Ankara'da benzerine az rastlanır açıklama trafiğine şahit oluyoruz. Devlet aklı ile siyasetin kesişim kümesinde toplanan o mesajlar son derece mühim. Yeni bir toplumsal dalgalanma ve kutuplaşma gerekçesi haline getirilmekte olan muhtelif iddia ve yakıştırmaların önünü almakla ilgili bu iradeyi önemsemek zorundayız.
Ayasofya'nın, aslına ve vakıf senedine uygun biçimde cami olarak ibadete açılmasından dolayı sancılanan çevrelerin hareketlendirdiği ortam, "lanet" ve "hilafet" tartışmalarıyla harmanlanıp son noktada Atatürk üzerinden milletin sinir uçlarına dokunmaya kadar vardırıldı.
Kuşkusuz, sorumlu kamu makamlarında bulunanlardan, sözlerinin önünü arkasını düşünerek beyanda bulunmaları beklenir.
Lakin...
O makam sahipleri, meramının yanlış anlaşıldığını savunuyor ve açıklık getiriyorsa orada da durmak gerekir. Bunun ötesine geçilmesi, eleştiri ve tepkisellikten ziyade toplumu germeye, bu gerilimi de görünür gelecekte hedef odaklı bir projeye dönüştürme anlamı taşır.
Son 24 saat içinde...
Cumhurbaşkanı Tayyip Erdoğan'ın, AK Parti Sözcüsü Ömer Çelik'in, Cumhurbaşkanlığı Sözcüsü İbrahim Kalın'ın, İletişim Başkanı Fahrettin Altun'un ve Cumhur İttifakı çizgisinde ise MHP Genel Başkanı Devlet Bahçeli'nin "Ayasofya, Atatürk ve Hilafet" bağlamındaki bir seri açıklaması dikkatle okunmalıdır. Zira tek tek de bakılsa, bütünüyle de ele alınsa oldukça anlamlı bir sonuç ortaya çıkmaktadır. Hatta bunun da ötesinde, tehlikeli hal alabilecek bir tırmanışa karşı net tavır sergilenmektedir.

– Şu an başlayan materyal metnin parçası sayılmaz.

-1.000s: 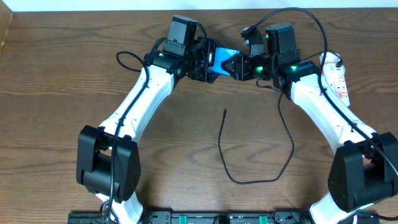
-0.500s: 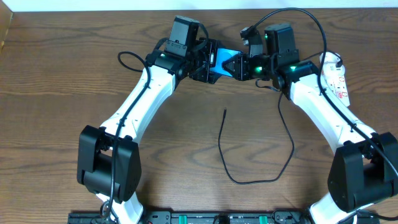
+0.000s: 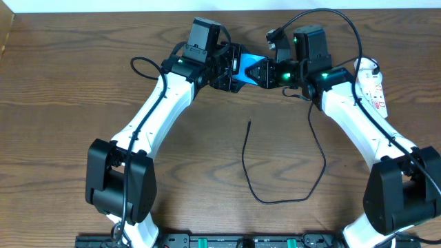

Ayasofya, "camii"dir. Vakfiyelerin kıyamete kadar yaşatılması esastır. Cumhuriyet, Türkiye'nin çatısı, Atatürk ortak değeridir. Türkiye Cumhuriyeti demokratik, laik, sosyal, hukuk devletidir. Cumhuriyeti, kuruluş şartlarından, ilkelerinden ve hedeflerinden saptırarak yorum yapanlar veya iktidarla ideolojik hesaplaşmasına malzeme haline getirenler iyi niyetli değildir. Cumhuriyet de Atatürk de kimsenin tekeline alamayacağı kadar büyüktür.
Ancak...
Atatürk'ün sağlığını kaybetmeye başladığı son yıllarından itibaren, ülkeye hakim olan zihniyetin "makbul vatandaş" dayatmasına yöneldiği, Cumhuriyetin ise sadece o kalıba uyduğu düşünülenlerin ortak malı yapılmak istendiği de bir sır değildir.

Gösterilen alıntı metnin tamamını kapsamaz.